Hamilton Glaucoma Center, Department of Ophthalmology, University of California-San Diego, 9500 Gilman Drive, La Jolla, CA 92093, USA.
Am J Ophthalmol. 2010 Aug;150(2):163-168.e1. doi: 10.1016/j.ajo.2010.02.024. Epub 2010 Jun 11.
To analyze and compare corneal biomechanical properties in healthy black and white subjects using the Ocular Response Analyzer (ORA) and to evaluate their relationship with other ocular parameters.
Observational cross-sectional study.
One hundred eighty one eyes (46 in blacks, 135 in whites) of 119 patients (37 blacks, 82 whites) were recruited from the longitudinal Diagnostic Innovations in Glaucoma Study (DIGS) and from the African Descent and Glaucoma Evaluation Study (ADAGES) at the University of California, San Diego. Corneal curvature, axial length, central corneal thickness (CCT), corneal hysteresis (CH), and corneal resistance factor (CRF) were obtained from all participants. Univariable and multivariable regression analyses were used to evaluate the associations between ORA measurements and age, CCT, axial length, corneal curvature, and race.
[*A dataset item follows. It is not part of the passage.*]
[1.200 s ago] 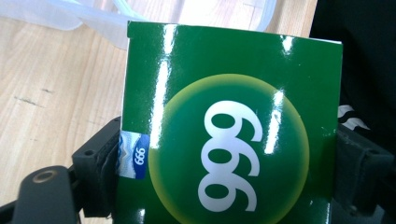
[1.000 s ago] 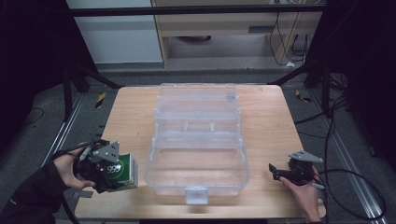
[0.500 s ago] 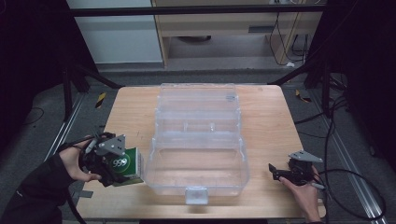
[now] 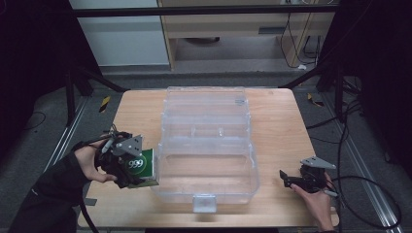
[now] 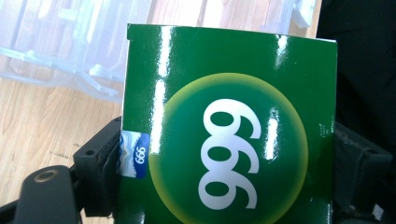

Black subjects had significantly lower values of CH (9.7 mm Hg vs 10.4 mm Hg; P = .033), CRF (9.84 mm Hg vs 10.70 mm Hg; P = .028), and CCT (534 mum vs 562 mum; P = .001) compared to white subjects. A significant relationship was found between CH and CCT (R(2) = 0.25; P < .001) and between CRF and CCT (R(2) = 0.42; P < .001). After adjusting for CCT, age, axial length, and corneal curvature, the difference between blacks and whites in CH (P = .077) and CRF (P = .621) measurements lost statistical significance.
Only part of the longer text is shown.